Protection for diplomatic level staff is basically the same, only with a rather higher chance of a waiver being granted if they get caught committing a crime.
Support staff has rather less protection. They have no immunity from arrest for criminal acts, but cannot be prosecuted for acts committed as part of their official duties. (Whether or not something is part of their official duties, BTW, is decided by the court that has jurisdiction over the crime, not the State department or the government that sent them. Most judges are smart enough to not push their luck into international incidents, though, if the sending government claims them. This is useful in a gaming context in that spies are often listed as embassy staff at some level, and few state judges are eager to start an international incident.)
That sums up embassy staff. Interestingly, consulates are treated entirely differently (and governed by a separate treaty), because consulates serve and entirely different purpose. A consulate is there to issue travel visas to tourists, provide assistance to their countrymen who have problems, and keep an eye on trade and commerce issues.
An embassy’s purpose is to facilitate communications between the two governments.

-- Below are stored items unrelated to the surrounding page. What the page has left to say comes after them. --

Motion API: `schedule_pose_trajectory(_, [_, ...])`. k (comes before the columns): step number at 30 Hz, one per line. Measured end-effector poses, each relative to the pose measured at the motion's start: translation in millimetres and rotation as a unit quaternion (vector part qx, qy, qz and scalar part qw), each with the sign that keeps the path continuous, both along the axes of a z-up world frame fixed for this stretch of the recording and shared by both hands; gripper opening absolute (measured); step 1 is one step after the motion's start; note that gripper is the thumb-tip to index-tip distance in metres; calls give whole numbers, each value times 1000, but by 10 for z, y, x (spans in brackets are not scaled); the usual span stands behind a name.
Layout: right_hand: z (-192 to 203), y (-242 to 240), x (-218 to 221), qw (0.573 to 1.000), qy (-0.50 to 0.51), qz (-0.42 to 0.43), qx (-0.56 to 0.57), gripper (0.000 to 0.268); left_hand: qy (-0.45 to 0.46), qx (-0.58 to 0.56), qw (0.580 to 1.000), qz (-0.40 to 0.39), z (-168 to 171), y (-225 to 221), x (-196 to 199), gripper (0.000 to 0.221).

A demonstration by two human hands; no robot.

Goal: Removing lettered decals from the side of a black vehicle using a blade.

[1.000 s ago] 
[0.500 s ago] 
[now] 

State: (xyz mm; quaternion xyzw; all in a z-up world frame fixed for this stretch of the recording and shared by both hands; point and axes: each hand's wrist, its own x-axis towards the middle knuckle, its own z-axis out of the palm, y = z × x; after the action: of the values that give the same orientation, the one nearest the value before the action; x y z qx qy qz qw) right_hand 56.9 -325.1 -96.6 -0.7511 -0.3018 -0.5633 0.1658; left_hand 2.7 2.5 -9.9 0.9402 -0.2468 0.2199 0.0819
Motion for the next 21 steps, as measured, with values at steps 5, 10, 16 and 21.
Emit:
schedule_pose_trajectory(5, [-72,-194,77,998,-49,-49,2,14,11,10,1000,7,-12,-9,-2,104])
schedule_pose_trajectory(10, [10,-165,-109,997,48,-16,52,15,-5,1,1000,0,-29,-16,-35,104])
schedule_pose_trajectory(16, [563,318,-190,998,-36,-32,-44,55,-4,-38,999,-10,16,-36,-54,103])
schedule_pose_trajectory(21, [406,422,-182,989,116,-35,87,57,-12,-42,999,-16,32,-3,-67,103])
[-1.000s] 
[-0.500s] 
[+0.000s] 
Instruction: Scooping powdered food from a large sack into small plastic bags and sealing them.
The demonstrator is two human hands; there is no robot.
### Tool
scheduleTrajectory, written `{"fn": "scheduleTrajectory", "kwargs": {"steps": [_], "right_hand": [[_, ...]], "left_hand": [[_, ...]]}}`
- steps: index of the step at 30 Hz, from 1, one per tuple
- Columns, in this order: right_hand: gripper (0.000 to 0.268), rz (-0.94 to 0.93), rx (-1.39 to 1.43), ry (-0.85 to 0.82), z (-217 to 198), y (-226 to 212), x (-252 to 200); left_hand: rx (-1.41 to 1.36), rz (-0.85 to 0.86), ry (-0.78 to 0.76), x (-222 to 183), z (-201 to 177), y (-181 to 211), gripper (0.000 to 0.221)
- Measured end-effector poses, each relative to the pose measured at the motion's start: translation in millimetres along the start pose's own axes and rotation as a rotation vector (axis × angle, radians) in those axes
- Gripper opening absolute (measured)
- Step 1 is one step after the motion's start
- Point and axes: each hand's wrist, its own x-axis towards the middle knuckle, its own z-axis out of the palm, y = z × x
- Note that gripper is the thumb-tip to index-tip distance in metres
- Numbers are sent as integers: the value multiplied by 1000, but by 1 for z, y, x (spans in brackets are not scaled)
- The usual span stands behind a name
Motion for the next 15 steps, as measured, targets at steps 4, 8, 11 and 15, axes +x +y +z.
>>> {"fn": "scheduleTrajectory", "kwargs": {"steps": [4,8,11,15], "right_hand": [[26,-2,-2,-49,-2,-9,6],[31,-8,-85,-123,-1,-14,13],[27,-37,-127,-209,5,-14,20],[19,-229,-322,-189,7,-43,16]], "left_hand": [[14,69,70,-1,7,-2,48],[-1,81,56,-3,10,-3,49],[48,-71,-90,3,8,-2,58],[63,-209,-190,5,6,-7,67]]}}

All else is secondary to that.
So “Career Consular Officers” (both the Consul and the senior staff, basically the top two categories of duties for an Consulate staff) can be arrested, but only on a felony, and only after a warrant has been issued by a court with jurisdiction over the crime. Their residences can be searched using normal warrants, etc., but not their offices or official vehicles. They have immunity in criminal cases only for official acts, and while they can be subpoenaed in civil cases, they cannot be compelled to testify. Support staff has only very limited immunity for official acts. Family members have zero immunity.
Also note that these are general guidelines, and exceptions abound, usually in the form of increased immunity for specific individuals, negotiated on a case by case basis with specific countries. The general rule is “Don’t accept anything as face value. Call the State Department’s hotline and we’ll tell you what you can and can’t get away with.”
Is that confusing enough? Imagine how your players will react when they have the bad guy dead to rights on an espionage charge, with all the evidence needed to lock them up forever, and the cops… just let them go… straight to the airport to go home.